Assignment:
Nothing but the data itself, reproduced exactly, is the expected answer.
◇ ◇ ◇ ◇ ◇ ◇ ◇
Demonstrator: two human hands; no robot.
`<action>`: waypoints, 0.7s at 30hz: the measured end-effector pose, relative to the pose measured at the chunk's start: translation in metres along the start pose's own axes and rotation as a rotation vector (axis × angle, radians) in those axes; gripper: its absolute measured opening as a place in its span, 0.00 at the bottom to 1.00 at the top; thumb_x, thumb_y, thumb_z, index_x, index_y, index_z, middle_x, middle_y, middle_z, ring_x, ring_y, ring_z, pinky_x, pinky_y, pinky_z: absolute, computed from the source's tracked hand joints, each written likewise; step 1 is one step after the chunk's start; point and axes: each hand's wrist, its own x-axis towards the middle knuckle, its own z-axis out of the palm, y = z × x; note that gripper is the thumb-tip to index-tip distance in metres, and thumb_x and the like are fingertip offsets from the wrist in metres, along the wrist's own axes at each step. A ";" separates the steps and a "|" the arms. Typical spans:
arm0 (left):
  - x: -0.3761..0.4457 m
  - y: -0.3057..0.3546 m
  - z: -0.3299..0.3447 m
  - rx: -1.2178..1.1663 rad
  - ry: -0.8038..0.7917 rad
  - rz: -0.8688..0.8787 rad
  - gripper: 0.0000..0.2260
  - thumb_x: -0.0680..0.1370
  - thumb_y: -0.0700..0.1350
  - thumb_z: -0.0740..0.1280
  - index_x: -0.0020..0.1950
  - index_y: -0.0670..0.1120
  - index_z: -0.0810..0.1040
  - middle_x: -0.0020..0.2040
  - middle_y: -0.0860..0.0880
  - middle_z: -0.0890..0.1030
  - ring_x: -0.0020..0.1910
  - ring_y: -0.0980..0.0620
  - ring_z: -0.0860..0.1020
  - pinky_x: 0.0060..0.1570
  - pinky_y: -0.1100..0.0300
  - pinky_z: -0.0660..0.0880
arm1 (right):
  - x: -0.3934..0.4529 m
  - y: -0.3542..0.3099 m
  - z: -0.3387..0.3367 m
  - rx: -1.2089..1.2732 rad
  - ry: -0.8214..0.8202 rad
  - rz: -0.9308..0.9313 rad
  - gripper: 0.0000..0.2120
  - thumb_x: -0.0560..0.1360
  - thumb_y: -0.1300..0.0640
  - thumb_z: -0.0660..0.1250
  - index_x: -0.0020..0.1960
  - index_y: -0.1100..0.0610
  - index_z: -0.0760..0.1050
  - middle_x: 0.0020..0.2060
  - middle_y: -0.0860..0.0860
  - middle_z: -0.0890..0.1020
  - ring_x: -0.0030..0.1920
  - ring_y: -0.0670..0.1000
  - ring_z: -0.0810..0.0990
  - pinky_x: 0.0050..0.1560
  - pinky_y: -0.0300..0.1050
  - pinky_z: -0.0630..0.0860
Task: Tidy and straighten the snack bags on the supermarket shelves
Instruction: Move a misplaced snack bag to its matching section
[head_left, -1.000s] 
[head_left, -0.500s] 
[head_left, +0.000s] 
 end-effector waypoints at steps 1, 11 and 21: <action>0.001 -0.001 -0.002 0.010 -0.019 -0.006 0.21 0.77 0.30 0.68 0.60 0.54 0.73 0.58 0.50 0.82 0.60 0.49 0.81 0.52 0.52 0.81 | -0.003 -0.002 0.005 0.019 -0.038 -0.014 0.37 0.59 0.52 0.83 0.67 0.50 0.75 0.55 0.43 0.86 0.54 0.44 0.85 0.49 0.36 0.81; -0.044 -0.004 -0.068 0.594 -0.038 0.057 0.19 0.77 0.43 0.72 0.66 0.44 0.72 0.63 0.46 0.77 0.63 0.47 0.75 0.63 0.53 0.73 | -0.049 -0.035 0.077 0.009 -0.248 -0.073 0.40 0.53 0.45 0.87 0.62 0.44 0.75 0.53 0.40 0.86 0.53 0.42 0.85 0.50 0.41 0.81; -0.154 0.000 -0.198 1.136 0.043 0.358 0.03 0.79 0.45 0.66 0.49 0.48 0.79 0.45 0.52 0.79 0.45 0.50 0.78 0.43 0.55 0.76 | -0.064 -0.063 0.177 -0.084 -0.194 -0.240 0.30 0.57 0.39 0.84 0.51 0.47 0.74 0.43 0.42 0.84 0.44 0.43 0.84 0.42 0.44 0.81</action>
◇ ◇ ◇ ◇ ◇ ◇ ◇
Reply to the task:
Demonstrator: two human hands; no robot.
`<action>`: waypoints, 0.7s at 30hz: the measured end-effector pose, relative to the pose measured at the chunk's start: translation in metres along the start pose's own axes and rotation as a rotation vector (axis × angle, radians) in those axes; gripper: its absolute measured opening as a place in its span, 0.00 at the bottom to 1.00 at the top; thumb_x, thumb_y, thumb_z, index_x, index_y, index_z, middle_x, middle_y, middle_z, ring_x, ring_y, ring_z, pinky_x, pinky_y, pinky_z: absolute, computed from the source's tracked hand joints, each written likewise; step 1 is one step after the chunk's start; point and axes: each hand's wrist, its own x-axis towards the middle knuckle, its own z-axis out of the palm, y = z × x; note that gripper is the thumb-tip to index-tip distance in metres, and thumb_x and the like are fingertip offsets from the wrist in metres, along the wrist's own axes at each step. A ";" separates the steps and a "|" the arms. Typical spans:
arm0 (left):
  - x: -0.3761..0.4457 m
  - y: -0.3057..0.3546 m
  - z: -0.3299..0.3447 m
  - rx: -1.2178..1.1663 rad
  - ry: -0.8038..0.7917 rad
  - rz: -0.8688..0.8787 rad
  - gripper: 0.0000..0.2260
  - thumb_x: -0.0680..0.1370
  - thumb_y: -0.0700..0.1350
  - thumb_z: -0.0740..0.1280
  - index_x: -0.0020..0.1950
  - index_y: -0.0670..0.1120
  - index_z: -0.0810..0.1040
  - middle_x: -0.0020..0.2040
  - middle_y: -0.0860..0.0880
  - middle_z: -0.0890..0.1030
  - ring_x: -0.0020..0.1910
  - ring_y: -0.0980..0.0620
  - ring_z: -0.0860..0.1020
  - pinky_x: 0.0060..0.1570
  - pinky_y: -0.1100..0.0300
  - pinky_z: -0.0660..0.0880
arm1 (right):
  - x: -0.3934..0.4529 m
  - y: -0.3542..0.3099 m
  - z: -0.3387..0.3367 m
  - rx: -1.2089..1.2732 rad
  - ry: -0.8214..0.8202 rad
  - rz: -0.9308..0.9313 rad
  - gripper: 0.0000..0.2120
  - thumb_x: -0.0560..0.1360
  - thumb_y: -0.1300..0.0640
  - thumb_z: -0.0660..0.1250
  - index_x: -0.0020..0.1960
  - index_y: -0.1100..0.0610
  - index_z: -0.0760..0.1050
  - middle_x: 0.0020..0.2060
  - middle_y: -0.0860..0.0860
  - middle_z: -0.0890..0.1020
  - ring_x: -0.0030..0.1920
  - ring_y: -0.0670..0.1000
  - ring_z: -0.0810..0.0990
  - pinky_x: 0.0050..0.1560
  - pinky_y: -0.0300..0.1050
  - pinky_z: -0.0630..0.0860
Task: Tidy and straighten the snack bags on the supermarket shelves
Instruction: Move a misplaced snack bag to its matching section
[head_left, -1.000s] 
[head_left, -0.500s] 
[head_left, +0.000s] 
 end-effector waypoints at steps 1, 11 and 21: <action>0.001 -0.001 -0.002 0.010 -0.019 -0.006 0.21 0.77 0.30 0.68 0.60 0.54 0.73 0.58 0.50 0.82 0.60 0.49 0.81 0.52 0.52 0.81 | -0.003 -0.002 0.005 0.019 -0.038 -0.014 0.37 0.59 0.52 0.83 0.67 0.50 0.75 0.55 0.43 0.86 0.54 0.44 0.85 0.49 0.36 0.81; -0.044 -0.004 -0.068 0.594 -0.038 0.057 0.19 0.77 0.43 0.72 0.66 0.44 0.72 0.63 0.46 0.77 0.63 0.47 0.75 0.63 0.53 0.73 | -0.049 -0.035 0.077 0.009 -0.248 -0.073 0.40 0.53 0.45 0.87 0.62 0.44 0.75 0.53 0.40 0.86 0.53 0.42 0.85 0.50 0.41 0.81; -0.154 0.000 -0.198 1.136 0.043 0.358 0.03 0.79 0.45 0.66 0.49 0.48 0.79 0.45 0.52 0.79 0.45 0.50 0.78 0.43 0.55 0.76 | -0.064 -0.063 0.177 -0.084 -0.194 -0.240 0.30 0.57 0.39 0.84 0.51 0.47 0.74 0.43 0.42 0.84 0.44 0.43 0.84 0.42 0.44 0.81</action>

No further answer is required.